Scx function in tendon versus muscle
Scx has been considered a master regulator of tendon (and ligament) development as Scx mutant mice develop severely compromised tendons in the limbs and tail (Murchison et al., 2007; Yoshimoto et al., 2017; Shukunami et al., 2018). Scx is required for the expression of multiple tendon matrix protein-encoding genes, such as Col1a1, Col3a1, and Tnmd (Shukunami et al., 2018), but not for tendon progenitor specification. Ablation of embryonic Scx+ cells led to mis-patterned muscle bundles (Ono et al., 2023), supporting an interdependence between muscle and tendon for connectivity (Kardon, 1998). Retrospectively, the observed muscle mispattern by ablating Scx+ cells likely included ablation of CT/myogenic cells and tendon cells. In adults, Scx continues to be required for tendon growth and repair after injury (Howell et al., 2017; Sakabe et al., 2018; Gumucio et al., 2020; Korcari et al., 2022). By contrast, we focused on Scx function in proliferation, migration, differentiation, and fusion within the Pax7+ SC lineage for muscle regeneration.
Downstream genes with implications for the myogenic defect of Scx cKO
GO-term analyses and literature reviews of the 207 DEGs from our scRNA-seq and CUT&RUN data sets identified genes in myogenic processes, instead of genes in tenogenic or CT processes.

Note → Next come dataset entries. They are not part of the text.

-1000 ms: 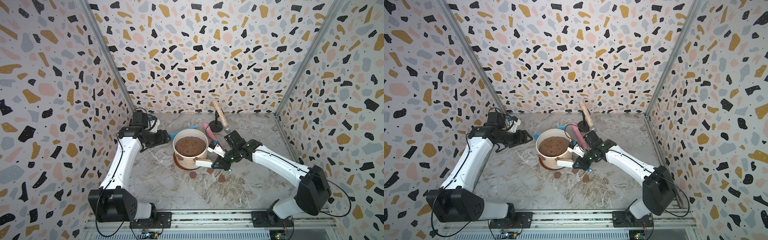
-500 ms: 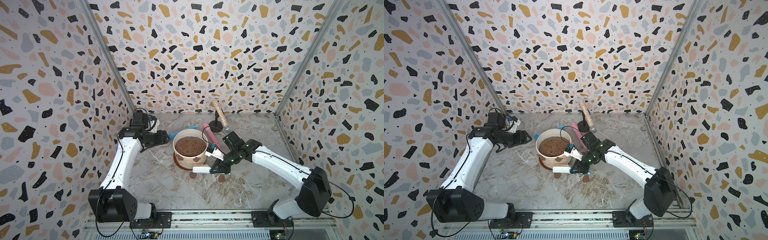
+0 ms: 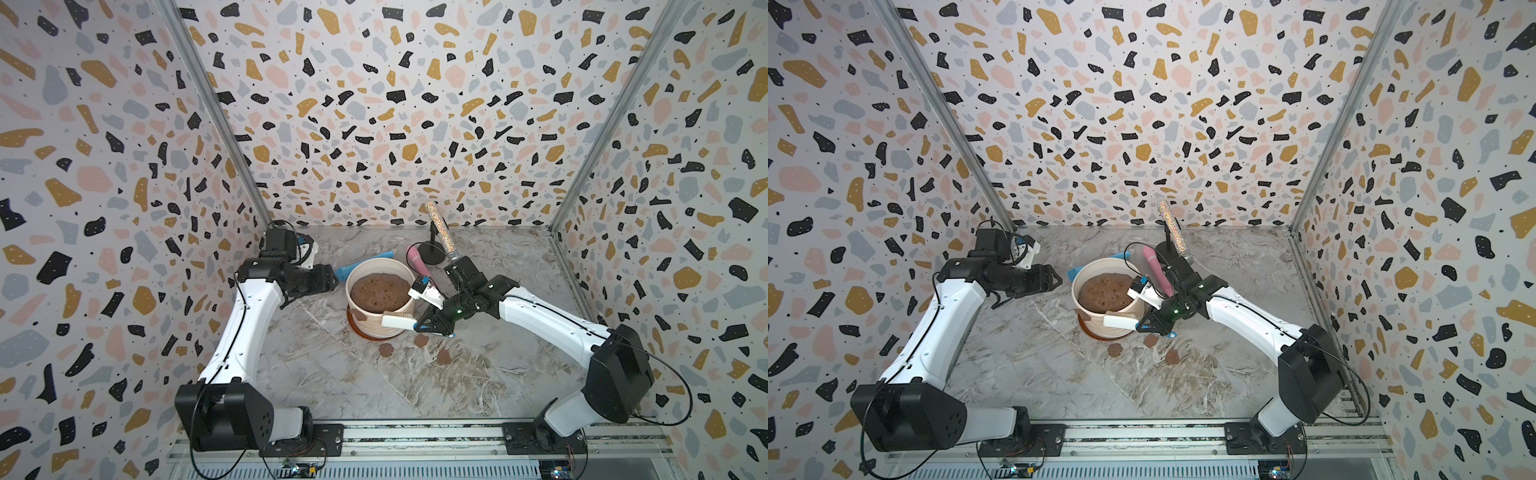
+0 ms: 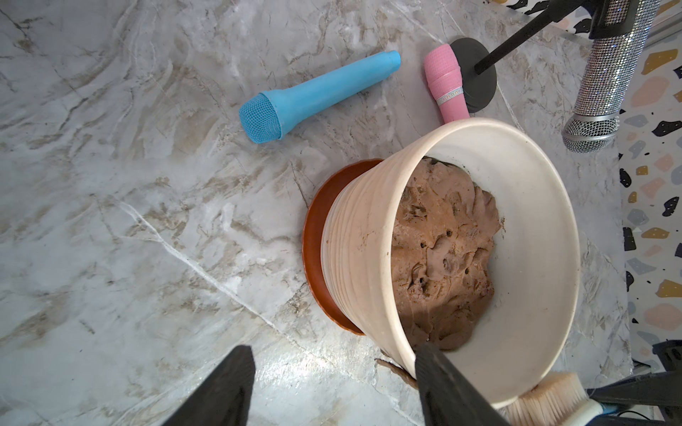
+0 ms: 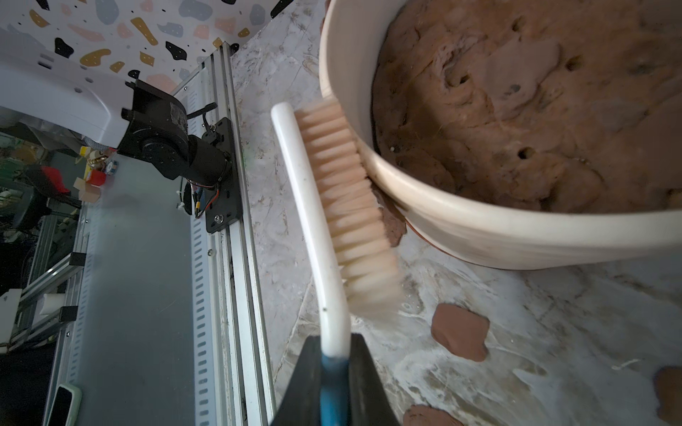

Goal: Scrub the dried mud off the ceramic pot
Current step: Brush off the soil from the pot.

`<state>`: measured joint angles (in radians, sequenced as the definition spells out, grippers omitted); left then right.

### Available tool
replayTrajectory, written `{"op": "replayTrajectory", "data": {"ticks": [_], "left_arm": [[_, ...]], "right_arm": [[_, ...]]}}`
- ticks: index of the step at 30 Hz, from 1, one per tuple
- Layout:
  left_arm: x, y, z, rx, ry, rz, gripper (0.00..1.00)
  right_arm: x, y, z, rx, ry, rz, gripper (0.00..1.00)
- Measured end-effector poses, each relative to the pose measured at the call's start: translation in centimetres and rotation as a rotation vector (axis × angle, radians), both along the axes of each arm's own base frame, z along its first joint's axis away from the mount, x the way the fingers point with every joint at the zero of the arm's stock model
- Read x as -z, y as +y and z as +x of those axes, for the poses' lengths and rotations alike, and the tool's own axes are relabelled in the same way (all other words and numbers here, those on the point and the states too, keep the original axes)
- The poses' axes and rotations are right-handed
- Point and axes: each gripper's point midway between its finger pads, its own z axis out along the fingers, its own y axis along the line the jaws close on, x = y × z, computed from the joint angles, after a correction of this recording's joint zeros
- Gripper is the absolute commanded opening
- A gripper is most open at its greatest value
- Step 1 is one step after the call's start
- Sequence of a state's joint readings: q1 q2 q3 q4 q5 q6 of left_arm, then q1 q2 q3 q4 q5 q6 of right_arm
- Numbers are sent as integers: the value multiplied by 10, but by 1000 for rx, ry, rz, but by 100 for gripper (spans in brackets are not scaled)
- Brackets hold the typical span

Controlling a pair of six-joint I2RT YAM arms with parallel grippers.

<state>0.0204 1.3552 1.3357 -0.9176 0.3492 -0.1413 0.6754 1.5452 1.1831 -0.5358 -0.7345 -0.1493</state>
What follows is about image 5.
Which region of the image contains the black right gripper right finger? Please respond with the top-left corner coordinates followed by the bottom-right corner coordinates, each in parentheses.
top-left (349, 334), bottom-right (400, 426)

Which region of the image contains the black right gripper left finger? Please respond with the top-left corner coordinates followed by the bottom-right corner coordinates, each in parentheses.
top-left (270, 335), bottom-right (323, 426)

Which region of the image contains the white scrub brush blue handle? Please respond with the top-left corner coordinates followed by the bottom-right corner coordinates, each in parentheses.
top-left (271, 98), bottom-right (404, 425)

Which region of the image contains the cream ceramic pot with mud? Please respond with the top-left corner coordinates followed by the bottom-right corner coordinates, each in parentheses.
top-left (320, 1), bottom-right (681, 270)

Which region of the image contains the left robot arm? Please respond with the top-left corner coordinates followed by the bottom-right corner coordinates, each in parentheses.
top-left (1, 30), bottom-right (231, 187)

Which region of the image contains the brown mud piece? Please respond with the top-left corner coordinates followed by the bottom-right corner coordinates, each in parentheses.
top-left (431, 304), bottom-right (490, 362)
top-left (653, 366), bottom-right (682, 425)
top-left (402, 405), bottom-right (464, 426)
top-left (372, 184), bottom-right (407, 248)

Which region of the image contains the terracotta saucer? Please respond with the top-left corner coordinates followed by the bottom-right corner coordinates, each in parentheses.
top-left (406, 219), bottom-right (453, 257)

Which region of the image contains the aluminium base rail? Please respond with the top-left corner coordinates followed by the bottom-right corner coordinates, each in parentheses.
top-left (42, 42), bottom-right (278, 426)

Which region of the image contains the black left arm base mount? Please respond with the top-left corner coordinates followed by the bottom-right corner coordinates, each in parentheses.
top-left (195, 117), bottom-right (243, 234)

Several of these downstream genes help us understand how Scx may act to regulate regenerative myogenesis: Mef2a, Capn2, Myh9, and Cflar. Knocking out and knocking down Mef2a led to compromised myoblast differentiation in vivo and in vitro, respectively (Seok et al., 2011; Liu et al., 2014; Estrella et al., 2015; Wang et al., 2018). Reduced Mef2a levels explain the compromised myoblast differentiation of Scx cKO cells. Consistently, several Mef2a target genes, such as Hspb7, Atp1a2, Tmem182 (Wales et al., 2014) were also downregulated (Supplementary file 1a and f). Capn2 is a calpain isoform expressed in the skeletal muscle, and the locus harbors 5 E-boxes and 1 MEF-2 binding site (Dedieu et al., 2003). Knocking down Capn2 in C2C12 cells led to compromised cell migration and fusion (Honda et al., 2008), as observed for Scx cKO cells. Myh9 was shown to regulate bipolar cell morphology and alignment during myocyte fusion in vitro (Swailes et al., 2006). Its downregulation is consistent with the defective fusion of Scx cKO cells. Lastly, Cflar were shown to proliferation and prevent apoptosis in vascular smooth muscle cells and T lymphocytes (Wang et al., 2002; Zhang and He, 2005; Budd et al., 2006; Vesely et al., 2009). It may act similarly in the SC to explain reduced proliferation and increased cell loss of Scx cKO cells. These four genes displayed reduced expression levels at the early part of the pseudotime trajectory (Figure 6H–K), consistent with them being direct targets. The other 203 genes likely also contribute to aspects of the Scx cKO phenotype in ways yet to be determined. Taken together, Scx directly regulates a set of E-box containing genes, and several of these genes have direct implications to the phenotype observed.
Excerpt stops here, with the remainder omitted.